EXERCISE - Go through the listing and copy each line that has the string "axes" in it.

+++

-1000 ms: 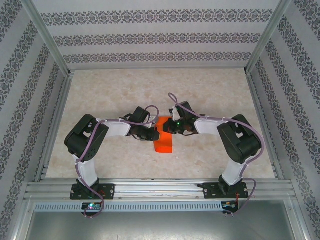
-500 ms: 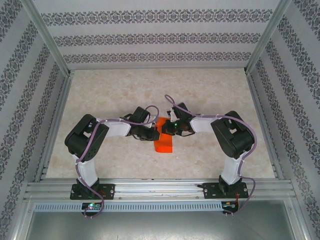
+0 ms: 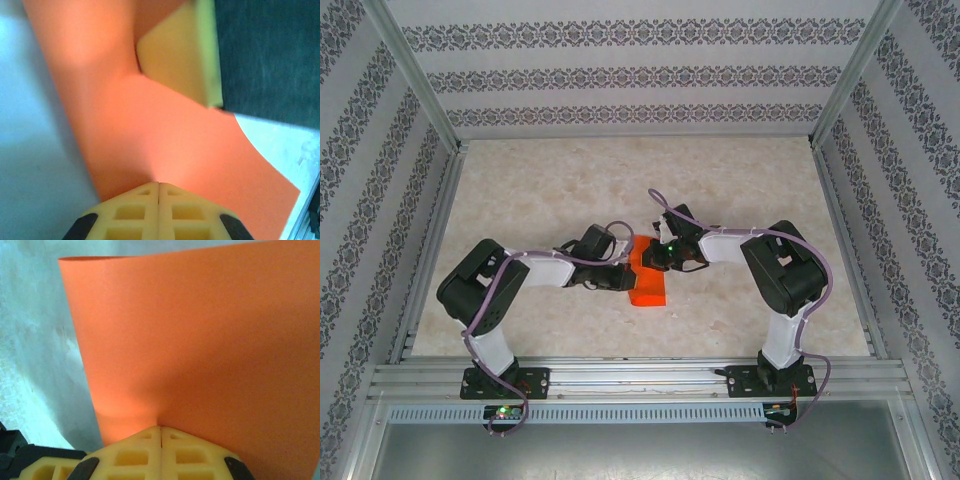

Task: Fold a paper plane with a square sheet of paper (fold left side to right side)
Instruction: First fold the square sheet of paper in half at the center of the table.

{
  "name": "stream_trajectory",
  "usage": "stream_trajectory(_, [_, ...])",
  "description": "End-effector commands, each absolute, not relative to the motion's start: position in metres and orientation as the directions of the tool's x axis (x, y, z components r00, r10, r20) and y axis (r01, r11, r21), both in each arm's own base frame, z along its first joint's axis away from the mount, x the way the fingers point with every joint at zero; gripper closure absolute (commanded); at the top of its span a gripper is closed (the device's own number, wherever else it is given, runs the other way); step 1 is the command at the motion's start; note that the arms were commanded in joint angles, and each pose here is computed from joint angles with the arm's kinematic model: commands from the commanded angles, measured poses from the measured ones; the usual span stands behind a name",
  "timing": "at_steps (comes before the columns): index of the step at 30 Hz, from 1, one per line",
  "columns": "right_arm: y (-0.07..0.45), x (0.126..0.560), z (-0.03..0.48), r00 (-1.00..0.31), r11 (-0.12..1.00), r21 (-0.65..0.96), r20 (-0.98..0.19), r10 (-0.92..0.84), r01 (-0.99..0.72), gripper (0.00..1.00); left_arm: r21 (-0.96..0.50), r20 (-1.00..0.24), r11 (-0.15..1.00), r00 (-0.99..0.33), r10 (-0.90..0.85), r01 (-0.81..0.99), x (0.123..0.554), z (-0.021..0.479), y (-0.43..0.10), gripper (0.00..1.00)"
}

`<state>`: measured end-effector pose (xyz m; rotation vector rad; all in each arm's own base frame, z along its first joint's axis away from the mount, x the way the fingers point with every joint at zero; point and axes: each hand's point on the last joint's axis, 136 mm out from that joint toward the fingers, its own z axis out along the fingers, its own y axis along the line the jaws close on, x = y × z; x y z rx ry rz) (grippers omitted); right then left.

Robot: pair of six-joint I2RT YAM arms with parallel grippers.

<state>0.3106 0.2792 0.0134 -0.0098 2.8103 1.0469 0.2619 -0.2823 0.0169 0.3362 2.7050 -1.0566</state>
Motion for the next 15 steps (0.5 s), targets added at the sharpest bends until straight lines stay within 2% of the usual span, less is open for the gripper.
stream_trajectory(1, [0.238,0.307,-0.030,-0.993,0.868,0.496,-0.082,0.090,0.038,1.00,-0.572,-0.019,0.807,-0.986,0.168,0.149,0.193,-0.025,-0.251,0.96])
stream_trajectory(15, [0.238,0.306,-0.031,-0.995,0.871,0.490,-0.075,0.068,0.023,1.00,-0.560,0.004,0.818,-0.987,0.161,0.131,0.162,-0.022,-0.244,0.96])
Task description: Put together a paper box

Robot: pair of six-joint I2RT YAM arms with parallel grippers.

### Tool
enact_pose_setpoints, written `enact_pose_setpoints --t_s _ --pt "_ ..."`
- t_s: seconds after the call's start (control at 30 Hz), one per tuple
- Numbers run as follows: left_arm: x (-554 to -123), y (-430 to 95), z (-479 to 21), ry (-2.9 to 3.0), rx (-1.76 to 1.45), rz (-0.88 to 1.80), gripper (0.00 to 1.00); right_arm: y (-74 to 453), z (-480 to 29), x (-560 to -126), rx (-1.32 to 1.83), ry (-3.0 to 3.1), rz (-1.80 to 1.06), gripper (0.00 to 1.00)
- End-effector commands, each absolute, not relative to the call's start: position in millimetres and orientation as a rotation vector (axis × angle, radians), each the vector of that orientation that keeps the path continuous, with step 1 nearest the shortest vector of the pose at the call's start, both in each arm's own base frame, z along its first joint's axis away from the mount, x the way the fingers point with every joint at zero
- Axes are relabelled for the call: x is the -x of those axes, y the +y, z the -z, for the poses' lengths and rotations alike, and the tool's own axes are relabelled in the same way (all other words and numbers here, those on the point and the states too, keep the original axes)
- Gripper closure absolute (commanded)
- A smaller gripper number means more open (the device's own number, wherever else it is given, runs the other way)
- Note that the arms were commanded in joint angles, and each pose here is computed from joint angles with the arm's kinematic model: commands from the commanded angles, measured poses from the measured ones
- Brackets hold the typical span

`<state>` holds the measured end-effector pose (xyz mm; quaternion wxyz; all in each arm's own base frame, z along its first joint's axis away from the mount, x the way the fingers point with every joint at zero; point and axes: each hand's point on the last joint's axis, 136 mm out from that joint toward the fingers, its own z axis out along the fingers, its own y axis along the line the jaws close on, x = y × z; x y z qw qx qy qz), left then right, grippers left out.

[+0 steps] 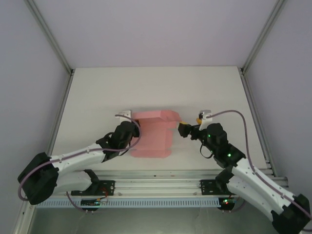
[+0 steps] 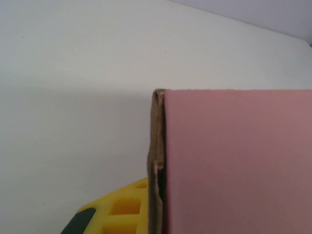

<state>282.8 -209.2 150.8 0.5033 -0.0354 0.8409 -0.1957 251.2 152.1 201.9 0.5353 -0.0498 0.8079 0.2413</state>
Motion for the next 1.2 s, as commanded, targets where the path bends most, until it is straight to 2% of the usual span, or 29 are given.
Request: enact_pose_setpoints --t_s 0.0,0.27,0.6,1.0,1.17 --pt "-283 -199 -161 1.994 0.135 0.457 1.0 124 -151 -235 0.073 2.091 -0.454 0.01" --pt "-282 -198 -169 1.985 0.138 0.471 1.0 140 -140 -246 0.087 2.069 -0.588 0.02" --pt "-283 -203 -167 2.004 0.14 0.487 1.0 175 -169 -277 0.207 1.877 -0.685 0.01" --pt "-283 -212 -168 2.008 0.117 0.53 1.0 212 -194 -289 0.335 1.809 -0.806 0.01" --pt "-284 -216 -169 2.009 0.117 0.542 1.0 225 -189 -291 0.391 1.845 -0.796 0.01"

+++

ANSWER FOR THE TASK -
`<state>`: measured end-effector pose (xyz m; rotation vector rad; all in each arm's own base frame, z along its first joint's axis away from the mount, x the way the fingers point with every joint at zero; point and axes: each hand's point on the last joint's axis, 136 mm out from that joint toward the fingers, its own z axis out along the fingers, its own y axis along the line the jaws close on, x = y × z; x y z rx ry rz) (grippers omitted); right then left.
- Axes are relabelled for the call: x is the -x of those axes, y the +y, z the -z, for the poses' lengths and rotations alike, and the tool's own axes are relabelled in the same way (all other words and numbers here, those on the point and the states too, keep the original axes)
`<state>` holds the measured end-effector pose (xyz mm; quaternion wxyz; all in each arm's own base frame, z along its first joint's axis away from the mount, x the way the fingers point with every joint at zero; point and axes: each hand's point on the last joint's axis, 136 mm out from that joint toward the fingers, its own z axis out along the fingers, its own y axis along the line the jaws close on, x = y × z; x y z qw qx qy qz), left then right, grippers left out.

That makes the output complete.